_TASK ITEM_. Among the entries below, find every line that has "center" and pull it out.

--- DATA LISTING Enclosed Below ---

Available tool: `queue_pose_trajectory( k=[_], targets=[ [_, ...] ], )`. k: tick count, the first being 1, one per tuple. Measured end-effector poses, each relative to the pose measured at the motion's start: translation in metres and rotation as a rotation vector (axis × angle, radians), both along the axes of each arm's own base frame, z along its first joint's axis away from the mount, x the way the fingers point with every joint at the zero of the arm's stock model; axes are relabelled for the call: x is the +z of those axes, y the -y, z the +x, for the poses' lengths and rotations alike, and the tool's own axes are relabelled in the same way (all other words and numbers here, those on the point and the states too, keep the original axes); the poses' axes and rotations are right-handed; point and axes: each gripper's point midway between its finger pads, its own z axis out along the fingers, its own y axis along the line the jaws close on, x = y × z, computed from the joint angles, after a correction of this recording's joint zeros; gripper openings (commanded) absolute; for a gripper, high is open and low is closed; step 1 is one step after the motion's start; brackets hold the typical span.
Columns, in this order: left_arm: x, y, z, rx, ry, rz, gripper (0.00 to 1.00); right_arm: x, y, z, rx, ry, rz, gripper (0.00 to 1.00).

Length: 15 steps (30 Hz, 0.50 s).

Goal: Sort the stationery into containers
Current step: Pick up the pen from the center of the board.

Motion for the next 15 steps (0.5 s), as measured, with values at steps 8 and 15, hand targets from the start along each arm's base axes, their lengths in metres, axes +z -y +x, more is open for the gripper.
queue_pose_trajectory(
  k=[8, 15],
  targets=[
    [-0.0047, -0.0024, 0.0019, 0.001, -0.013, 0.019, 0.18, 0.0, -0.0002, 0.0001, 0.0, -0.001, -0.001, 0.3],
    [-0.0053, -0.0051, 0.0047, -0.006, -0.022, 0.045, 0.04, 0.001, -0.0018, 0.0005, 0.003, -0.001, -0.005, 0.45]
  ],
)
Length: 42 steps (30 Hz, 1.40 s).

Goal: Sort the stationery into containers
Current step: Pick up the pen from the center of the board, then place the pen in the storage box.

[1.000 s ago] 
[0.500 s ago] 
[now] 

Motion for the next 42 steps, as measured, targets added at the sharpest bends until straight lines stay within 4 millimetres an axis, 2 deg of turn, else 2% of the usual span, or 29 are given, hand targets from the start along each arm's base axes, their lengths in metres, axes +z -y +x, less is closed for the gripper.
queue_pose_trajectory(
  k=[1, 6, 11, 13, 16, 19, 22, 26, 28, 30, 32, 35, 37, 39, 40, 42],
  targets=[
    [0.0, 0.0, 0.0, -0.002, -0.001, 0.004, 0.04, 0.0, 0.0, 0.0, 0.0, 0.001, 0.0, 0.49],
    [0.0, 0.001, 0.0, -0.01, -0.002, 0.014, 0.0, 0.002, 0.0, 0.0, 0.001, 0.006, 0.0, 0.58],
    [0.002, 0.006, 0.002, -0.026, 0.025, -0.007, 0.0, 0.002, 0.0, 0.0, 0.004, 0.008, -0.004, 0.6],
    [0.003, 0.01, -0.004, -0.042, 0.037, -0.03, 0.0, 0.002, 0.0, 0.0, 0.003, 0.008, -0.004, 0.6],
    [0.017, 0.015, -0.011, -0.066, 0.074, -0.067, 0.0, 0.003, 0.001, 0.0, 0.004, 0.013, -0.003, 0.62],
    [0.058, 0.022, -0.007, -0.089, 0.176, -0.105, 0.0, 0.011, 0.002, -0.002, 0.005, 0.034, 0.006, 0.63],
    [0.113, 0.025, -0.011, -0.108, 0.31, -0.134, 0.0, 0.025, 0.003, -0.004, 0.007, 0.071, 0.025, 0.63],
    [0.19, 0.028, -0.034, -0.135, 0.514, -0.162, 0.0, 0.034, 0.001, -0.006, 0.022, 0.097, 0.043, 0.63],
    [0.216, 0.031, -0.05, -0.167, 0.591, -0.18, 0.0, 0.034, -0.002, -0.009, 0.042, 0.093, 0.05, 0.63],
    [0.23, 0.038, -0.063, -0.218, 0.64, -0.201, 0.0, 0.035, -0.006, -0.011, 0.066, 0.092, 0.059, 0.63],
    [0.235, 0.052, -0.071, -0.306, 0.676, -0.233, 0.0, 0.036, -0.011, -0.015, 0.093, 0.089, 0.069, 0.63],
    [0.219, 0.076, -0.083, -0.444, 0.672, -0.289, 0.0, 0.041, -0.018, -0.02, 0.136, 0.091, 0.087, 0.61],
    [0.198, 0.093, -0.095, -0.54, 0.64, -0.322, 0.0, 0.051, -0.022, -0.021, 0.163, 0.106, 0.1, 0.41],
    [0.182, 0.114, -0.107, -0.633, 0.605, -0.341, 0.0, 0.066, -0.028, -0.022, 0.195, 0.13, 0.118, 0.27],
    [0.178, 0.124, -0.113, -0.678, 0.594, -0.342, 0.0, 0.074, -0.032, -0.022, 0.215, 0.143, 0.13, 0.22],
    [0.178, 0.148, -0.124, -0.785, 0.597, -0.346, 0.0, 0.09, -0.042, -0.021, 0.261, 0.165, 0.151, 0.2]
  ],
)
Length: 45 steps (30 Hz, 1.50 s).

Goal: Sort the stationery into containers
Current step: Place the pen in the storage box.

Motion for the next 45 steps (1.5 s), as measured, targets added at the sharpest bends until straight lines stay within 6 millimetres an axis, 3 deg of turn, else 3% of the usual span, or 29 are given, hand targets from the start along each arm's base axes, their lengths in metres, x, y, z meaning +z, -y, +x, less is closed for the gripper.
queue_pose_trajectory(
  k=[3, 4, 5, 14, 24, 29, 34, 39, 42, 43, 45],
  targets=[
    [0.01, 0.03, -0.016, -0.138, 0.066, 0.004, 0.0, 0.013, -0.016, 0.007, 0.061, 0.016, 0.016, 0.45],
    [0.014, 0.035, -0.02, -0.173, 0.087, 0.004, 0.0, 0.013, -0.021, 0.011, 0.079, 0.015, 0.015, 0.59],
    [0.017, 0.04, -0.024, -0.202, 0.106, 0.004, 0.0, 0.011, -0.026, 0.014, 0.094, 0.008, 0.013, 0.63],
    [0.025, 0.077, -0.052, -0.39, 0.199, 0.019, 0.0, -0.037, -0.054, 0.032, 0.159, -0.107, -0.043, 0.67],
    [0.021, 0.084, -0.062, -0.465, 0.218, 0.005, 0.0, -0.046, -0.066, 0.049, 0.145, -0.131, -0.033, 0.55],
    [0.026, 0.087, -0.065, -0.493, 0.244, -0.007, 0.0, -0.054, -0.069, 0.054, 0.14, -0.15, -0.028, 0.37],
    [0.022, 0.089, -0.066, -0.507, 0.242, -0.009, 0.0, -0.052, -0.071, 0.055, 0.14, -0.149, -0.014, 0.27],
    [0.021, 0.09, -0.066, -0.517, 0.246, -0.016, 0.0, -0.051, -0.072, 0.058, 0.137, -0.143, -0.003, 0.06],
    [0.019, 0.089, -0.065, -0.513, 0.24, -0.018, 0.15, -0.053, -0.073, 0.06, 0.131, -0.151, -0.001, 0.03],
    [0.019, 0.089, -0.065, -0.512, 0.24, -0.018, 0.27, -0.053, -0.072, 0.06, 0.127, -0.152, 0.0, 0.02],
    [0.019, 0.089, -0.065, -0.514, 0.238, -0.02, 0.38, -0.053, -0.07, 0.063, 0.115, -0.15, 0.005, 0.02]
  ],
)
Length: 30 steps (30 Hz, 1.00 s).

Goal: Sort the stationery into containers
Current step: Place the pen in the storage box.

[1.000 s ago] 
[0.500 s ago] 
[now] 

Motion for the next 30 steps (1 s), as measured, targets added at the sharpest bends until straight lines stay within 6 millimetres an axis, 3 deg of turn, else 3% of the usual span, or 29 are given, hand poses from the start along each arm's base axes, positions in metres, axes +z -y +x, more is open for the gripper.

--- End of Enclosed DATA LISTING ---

_WRITTEN ANSWER_.
Current step: Pick up the pen from the center of the board.
Current step: Pick up the pen from the center of the board, then place the pen in the storage box.

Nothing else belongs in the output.